Work order: Keep each entry exactly as written when you repeat it, and skip the images.

[Saved entries]
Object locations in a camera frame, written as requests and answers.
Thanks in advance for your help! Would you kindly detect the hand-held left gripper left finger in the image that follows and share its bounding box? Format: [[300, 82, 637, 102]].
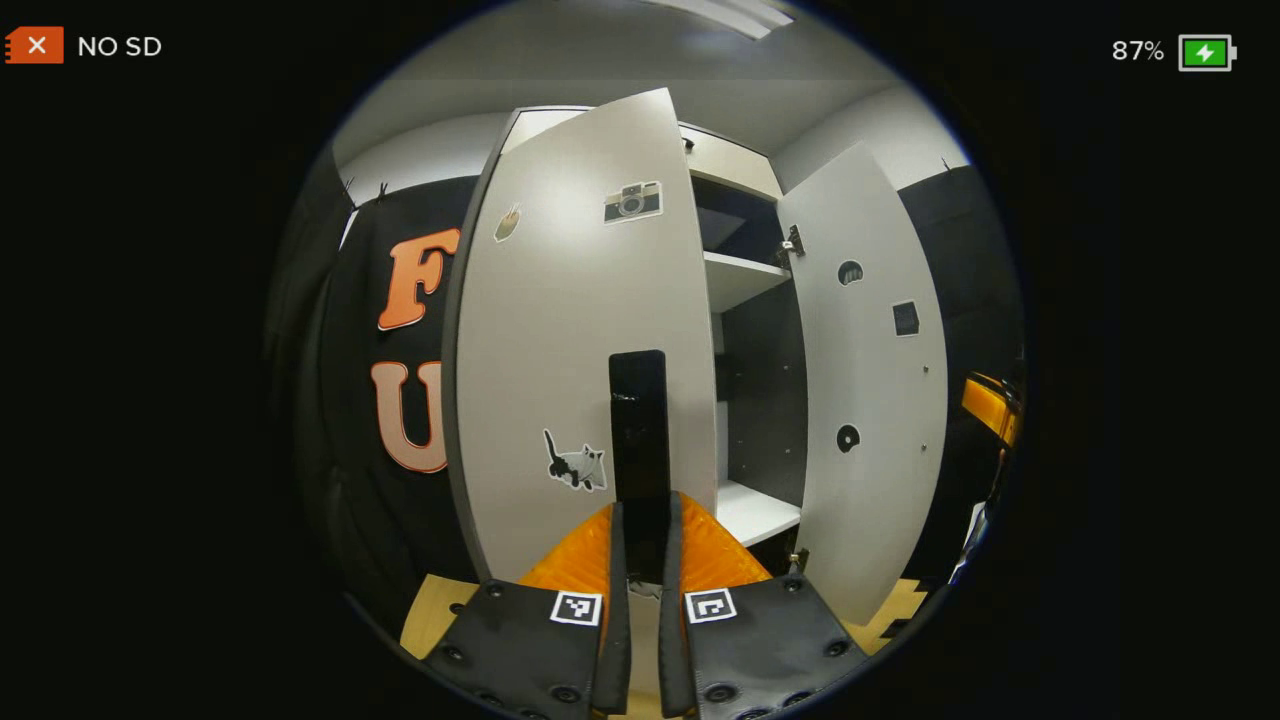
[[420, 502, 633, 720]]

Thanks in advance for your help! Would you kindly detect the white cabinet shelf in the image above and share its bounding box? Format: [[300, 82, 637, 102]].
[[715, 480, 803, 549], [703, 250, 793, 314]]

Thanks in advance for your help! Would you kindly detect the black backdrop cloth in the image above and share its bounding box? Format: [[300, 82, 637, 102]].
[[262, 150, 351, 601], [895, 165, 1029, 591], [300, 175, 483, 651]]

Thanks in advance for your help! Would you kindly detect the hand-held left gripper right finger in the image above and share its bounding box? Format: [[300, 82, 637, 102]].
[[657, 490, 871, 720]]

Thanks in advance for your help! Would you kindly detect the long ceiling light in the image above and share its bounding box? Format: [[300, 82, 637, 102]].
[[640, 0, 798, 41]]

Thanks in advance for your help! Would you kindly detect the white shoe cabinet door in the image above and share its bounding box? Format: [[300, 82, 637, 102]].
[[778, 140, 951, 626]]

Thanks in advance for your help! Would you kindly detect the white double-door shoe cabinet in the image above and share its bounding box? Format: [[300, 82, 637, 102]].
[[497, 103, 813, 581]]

Exercise result:
Object locations in a camera frame, written as requests and answers.
Thanks in advance for your help! Would you kindly detect the hand-held left gripper left finger in the image that follows and share its bounding box? Format: [[300, 82, 637, 102]].
[[420, 502, 633, 720]]

Thanks in advance for your help! Would you kindly detect the white cabinet shelf in the image above and share its bounding box? Format: [[300, 82, 637, 102]].
[[715, 480, 803, 549], [703, 250, 793, 314]]

Thanks in advance for your help! Would you kindly detect the black backdrop cloth in the image above and share its bounding box? Format: [[300, 82, 637, 102]].
[[262, 150, 351, 601], [895, 165, 1029, 591], [300, 175, 483, 651]]

Thanks in advance for your help! Would you kindly detect the hand-held left gripper right finger in the image above and share its bounding box? Format: [[300, 82, 637, 102]].
[[657, 490, 871, 720]]

Thanks in advance for your help! Would you kindly detect the long ceiling light in the image above and share its bounding box? Format: [[300, 82, 637, 102]].
[[640, 0, 798, 41]]

Thanks in advance for your help! Would you kindly detect the white shoe cabinet door in the image above and share its bounding box? Format: [[300, 82, 637, 102]].
[[778, 140, 951, 626]]

Thanks in advance for your help! Would you kindly detect the white double-door shoe cabinet in the image above and share its bounding box? Format: [[300, 82, 637, 102]].
[[497, 103, 813, 581]]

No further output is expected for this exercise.